Ms Miller and I were personally educated by fellow Transgender advocate and sportswoman Kristen Worley about our own health needs, including an androgen deficient body which has no receptors to naturally produce testosterone.
She’d already been through it and was a perfect educator.
Both Ms Miller and Ms Worley require the same medication I use and the aforementioned Ms Miller now has osteoporosis which can be seen from the photos below.
On the left an unhealthy Ms Miller around her partner Nikki Phillips’ Aussie Rules playing group and (pic-right) when she was healthy playing the game in 2013.
Her coach in University of Montana’s Head Track and Field coach Brian Schweyen said, “June just loves competing and running,”
“There’s no set standard on where she should be because there’s not enough studies, but it’s pretty clear she is nowhere near where Jonathan was.”
And this so proves after taking feminising hormones performance does decrease over a period of time and June can expect to lose more of the above over the coming years.
I do agree there should be a case-by-case basis for allowing transgender women to compete in sport, as I indicated in my Channel 9 interview.
As I have stated many times there shouldn’t be a blanket ban as World Rugby’s working group suggests is required, but I agree transgender women need to be held to standards playing a contact sport and these include the IOC guidelines, ie feminising hormonal intervention, but Gender Affirmation Surgery shouldn’t be the basis, although I believe the nanomol allowance level should be higher than the 5 nanomols it is at present.
Around 8 to 10 nanomols is a reasonable level for transgender sports women to compete successfully in sport.
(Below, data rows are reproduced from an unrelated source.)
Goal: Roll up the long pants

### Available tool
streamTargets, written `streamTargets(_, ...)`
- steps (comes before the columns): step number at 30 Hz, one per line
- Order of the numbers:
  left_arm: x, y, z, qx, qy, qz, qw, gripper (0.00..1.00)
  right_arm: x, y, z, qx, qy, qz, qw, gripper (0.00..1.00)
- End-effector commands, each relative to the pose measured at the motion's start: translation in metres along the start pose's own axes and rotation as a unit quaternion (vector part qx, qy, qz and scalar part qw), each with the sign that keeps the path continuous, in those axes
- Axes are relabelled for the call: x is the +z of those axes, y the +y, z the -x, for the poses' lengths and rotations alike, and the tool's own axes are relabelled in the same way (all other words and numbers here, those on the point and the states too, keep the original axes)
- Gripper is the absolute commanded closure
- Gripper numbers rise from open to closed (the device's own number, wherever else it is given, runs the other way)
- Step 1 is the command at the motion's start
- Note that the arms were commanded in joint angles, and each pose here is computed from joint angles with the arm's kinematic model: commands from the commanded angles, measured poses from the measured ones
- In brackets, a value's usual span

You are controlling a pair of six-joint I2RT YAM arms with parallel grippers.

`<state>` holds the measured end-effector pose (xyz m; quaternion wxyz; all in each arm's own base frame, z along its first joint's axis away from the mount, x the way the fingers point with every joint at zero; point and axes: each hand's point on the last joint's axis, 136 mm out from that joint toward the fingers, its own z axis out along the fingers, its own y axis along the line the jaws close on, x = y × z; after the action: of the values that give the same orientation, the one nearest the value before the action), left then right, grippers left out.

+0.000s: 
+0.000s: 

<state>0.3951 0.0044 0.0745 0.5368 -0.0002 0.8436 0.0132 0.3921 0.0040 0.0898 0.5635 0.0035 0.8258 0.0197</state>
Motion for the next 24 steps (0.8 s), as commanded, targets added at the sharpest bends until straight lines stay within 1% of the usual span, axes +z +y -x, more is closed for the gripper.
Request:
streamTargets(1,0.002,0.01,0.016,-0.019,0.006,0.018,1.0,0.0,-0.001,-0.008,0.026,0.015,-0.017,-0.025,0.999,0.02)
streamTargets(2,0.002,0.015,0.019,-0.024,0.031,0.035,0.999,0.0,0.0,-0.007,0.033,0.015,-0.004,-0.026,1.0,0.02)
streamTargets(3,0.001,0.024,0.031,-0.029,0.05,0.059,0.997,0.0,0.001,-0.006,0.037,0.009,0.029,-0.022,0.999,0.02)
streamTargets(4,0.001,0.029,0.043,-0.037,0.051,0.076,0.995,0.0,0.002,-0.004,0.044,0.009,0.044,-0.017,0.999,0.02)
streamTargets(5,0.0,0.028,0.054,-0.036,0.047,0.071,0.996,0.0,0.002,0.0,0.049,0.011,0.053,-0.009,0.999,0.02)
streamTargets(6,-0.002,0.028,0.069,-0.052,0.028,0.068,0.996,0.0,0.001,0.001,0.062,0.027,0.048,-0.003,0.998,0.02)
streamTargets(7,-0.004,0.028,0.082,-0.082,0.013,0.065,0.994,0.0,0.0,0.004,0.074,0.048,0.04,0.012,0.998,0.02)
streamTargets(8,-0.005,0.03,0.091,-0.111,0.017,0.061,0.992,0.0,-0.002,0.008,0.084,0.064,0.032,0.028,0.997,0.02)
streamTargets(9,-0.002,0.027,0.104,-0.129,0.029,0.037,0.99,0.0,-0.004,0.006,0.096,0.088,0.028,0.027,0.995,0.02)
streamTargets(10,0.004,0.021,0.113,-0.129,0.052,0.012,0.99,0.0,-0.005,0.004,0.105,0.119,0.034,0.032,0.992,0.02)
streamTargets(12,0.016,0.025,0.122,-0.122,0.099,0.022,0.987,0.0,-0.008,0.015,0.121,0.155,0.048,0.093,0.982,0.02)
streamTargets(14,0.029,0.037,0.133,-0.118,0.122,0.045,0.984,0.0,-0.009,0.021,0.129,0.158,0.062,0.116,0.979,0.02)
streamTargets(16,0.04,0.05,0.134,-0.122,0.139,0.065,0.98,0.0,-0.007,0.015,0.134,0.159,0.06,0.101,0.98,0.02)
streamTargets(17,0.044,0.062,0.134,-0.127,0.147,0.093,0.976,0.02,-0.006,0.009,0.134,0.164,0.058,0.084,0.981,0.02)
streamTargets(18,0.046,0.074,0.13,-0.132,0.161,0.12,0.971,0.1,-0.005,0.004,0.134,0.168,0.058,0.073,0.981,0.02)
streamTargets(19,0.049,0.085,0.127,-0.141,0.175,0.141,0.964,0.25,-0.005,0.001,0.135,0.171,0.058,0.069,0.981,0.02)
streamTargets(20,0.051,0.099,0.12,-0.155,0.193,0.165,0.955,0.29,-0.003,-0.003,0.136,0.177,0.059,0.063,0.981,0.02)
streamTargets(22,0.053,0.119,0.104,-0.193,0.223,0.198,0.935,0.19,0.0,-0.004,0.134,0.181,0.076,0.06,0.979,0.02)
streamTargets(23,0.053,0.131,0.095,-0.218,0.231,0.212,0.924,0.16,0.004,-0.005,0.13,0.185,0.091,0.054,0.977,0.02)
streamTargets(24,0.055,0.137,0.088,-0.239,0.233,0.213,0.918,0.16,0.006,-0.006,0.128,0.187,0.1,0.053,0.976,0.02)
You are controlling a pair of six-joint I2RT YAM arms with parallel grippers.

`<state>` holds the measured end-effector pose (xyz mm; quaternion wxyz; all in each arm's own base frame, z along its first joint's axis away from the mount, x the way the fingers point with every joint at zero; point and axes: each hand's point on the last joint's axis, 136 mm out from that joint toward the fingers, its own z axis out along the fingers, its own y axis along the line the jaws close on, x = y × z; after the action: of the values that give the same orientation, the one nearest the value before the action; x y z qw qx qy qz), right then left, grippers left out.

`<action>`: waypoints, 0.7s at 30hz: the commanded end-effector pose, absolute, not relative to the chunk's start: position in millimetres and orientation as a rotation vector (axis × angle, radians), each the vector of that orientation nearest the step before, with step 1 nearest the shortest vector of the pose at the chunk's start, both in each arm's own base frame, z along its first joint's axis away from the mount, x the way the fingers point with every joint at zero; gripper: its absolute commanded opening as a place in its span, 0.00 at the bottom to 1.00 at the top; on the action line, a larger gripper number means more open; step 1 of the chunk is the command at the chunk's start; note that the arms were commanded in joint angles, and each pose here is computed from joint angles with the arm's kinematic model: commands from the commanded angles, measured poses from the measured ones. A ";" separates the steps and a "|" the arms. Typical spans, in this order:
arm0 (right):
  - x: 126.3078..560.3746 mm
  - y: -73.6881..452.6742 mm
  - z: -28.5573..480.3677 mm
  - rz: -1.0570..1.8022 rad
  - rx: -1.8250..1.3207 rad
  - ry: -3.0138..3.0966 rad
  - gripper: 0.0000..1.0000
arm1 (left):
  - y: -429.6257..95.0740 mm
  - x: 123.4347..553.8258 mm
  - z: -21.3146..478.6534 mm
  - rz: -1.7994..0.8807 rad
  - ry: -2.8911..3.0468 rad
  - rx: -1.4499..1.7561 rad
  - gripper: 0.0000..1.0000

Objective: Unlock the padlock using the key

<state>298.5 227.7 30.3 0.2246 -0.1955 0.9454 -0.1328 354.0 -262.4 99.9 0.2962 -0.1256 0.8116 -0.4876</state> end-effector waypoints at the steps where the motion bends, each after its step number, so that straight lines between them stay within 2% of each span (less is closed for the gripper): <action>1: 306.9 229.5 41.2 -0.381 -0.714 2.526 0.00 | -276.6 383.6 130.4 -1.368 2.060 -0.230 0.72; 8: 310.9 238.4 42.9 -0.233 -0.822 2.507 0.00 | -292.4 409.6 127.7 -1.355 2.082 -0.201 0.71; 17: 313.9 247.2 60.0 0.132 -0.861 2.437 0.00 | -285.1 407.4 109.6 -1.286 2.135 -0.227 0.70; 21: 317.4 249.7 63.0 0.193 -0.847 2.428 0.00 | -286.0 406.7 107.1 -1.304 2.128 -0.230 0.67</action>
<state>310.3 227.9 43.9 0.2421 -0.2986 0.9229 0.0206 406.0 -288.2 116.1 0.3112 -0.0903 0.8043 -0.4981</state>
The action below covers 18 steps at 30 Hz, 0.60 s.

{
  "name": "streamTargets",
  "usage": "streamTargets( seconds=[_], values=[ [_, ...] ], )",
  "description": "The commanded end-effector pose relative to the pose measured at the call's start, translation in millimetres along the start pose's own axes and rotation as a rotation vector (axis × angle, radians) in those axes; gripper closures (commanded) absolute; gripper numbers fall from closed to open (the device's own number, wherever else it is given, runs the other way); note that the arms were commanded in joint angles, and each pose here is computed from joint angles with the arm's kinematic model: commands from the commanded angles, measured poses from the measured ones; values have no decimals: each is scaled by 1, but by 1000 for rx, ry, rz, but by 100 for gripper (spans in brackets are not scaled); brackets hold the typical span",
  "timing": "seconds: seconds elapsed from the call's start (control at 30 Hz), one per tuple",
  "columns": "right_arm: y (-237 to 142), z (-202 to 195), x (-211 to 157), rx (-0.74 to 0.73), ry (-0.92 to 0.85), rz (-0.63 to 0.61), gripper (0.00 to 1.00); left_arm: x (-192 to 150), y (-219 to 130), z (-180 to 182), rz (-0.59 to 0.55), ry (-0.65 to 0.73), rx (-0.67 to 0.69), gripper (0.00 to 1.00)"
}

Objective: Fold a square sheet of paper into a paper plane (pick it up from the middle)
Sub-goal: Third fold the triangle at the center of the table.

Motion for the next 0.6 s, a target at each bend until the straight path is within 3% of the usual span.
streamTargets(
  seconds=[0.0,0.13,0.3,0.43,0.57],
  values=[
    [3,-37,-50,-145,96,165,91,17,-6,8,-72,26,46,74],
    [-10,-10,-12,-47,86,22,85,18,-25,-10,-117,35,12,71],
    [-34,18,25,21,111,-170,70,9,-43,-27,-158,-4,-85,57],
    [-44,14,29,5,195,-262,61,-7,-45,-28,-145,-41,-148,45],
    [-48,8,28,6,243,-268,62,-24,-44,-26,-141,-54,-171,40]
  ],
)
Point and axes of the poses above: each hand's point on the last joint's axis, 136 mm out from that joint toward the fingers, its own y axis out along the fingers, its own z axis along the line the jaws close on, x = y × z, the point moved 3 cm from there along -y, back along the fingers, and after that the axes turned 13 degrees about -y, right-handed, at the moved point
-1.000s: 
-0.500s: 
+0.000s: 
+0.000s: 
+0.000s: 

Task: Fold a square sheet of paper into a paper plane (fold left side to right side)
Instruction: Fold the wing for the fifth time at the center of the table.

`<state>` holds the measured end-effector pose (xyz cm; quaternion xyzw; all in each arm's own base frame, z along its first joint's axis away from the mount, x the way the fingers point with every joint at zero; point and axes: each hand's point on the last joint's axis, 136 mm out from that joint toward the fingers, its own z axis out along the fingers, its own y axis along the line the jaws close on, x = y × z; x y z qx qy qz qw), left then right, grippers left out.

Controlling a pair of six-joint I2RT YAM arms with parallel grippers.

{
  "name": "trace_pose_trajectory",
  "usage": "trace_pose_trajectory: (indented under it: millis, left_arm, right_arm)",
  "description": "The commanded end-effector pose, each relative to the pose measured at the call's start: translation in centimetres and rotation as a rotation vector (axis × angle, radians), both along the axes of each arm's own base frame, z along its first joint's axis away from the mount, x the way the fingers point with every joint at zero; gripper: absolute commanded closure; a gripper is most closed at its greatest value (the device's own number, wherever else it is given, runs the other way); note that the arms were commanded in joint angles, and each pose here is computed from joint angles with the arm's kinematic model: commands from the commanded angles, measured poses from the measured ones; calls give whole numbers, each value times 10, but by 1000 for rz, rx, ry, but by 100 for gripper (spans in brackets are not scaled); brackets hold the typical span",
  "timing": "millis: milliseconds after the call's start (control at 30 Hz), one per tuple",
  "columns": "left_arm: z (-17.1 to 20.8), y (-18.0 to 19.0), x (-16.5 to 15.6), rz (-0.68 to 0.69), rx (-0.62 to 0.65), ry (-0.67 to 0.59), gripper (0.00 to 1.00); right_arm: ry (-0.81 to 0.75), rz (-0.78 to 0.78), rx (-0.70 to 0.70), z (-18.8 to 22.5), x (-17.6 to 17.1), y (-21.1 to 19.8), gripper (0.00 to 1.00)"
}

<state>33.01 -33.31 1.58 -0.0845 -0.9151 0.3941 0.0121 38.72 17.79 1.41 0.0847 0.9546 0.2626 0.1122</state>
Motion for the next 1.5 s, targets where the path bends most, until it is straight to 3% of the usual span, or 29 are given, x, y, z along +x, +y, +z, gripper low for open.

I do, however, believe in fairness for all people and playing sport is a universal human right and it’d be nice if some people, who I believe have far too much say in the development of sports policy, would disassociate their own bias and prejudice with the process when making these policy decisions.
And Ross Tucker’s tweet below indicates how little he misses the point and doesn’t understands transgender women by calling us “males”.
He’s prominent among the working group – front and centre alongside another anti-trans group “Fair Play For Women – who also call trans women “biological males”.
Not at all. So what’s the hypothesis here? That by 2056 science will have shown that males are in fact not superior at sport? I’d take that bet for sure. In time, evidence may emerge to show advantages are totally removed. Right now that doesn’t exist, but safety risks do
— Ross Tucker (@Scienceofsport) July 28, 2020
On any given day you can find a 50 kilo difference between the biggest, strongest athlete on a rugby pitch and the smallest, most skilled athlete whether it’s women’s rugby or men’s rugby. Should we ban scrum halves? Or should we ban the big folk?
— RugbySmash (@smash_rugby) July 28, 2020
I believe Tucker’s close-minded mindset will never change and I hope this lived-experience of mine and others as transgender athletes will help people understand we’re not men in dresses like the stereotypes portray and we can be involved in sporting teams like the many I’ve been involved with since I began playing women’s sport in 2002.
Trans rugby man and advocate Verity Smith, who wasn’t happy with the going-ons in the room.
Mr Smith, who played elite super league level women’s rugby prior to his transition, had his own running battles with the rugby establishment while playing the sport he loves.
It took 18 months for the governing body in Britain to investigate the severe bullying he’d endured.
Now we all know how masculine a trans rugby man looks above, I’d also like to show them what trans women athletes look like, of which according to Smith, many of the people in the Working Group had no idea about.
And hopefully people who have never knowingly met a trans person, will make their own mind up after reading this article.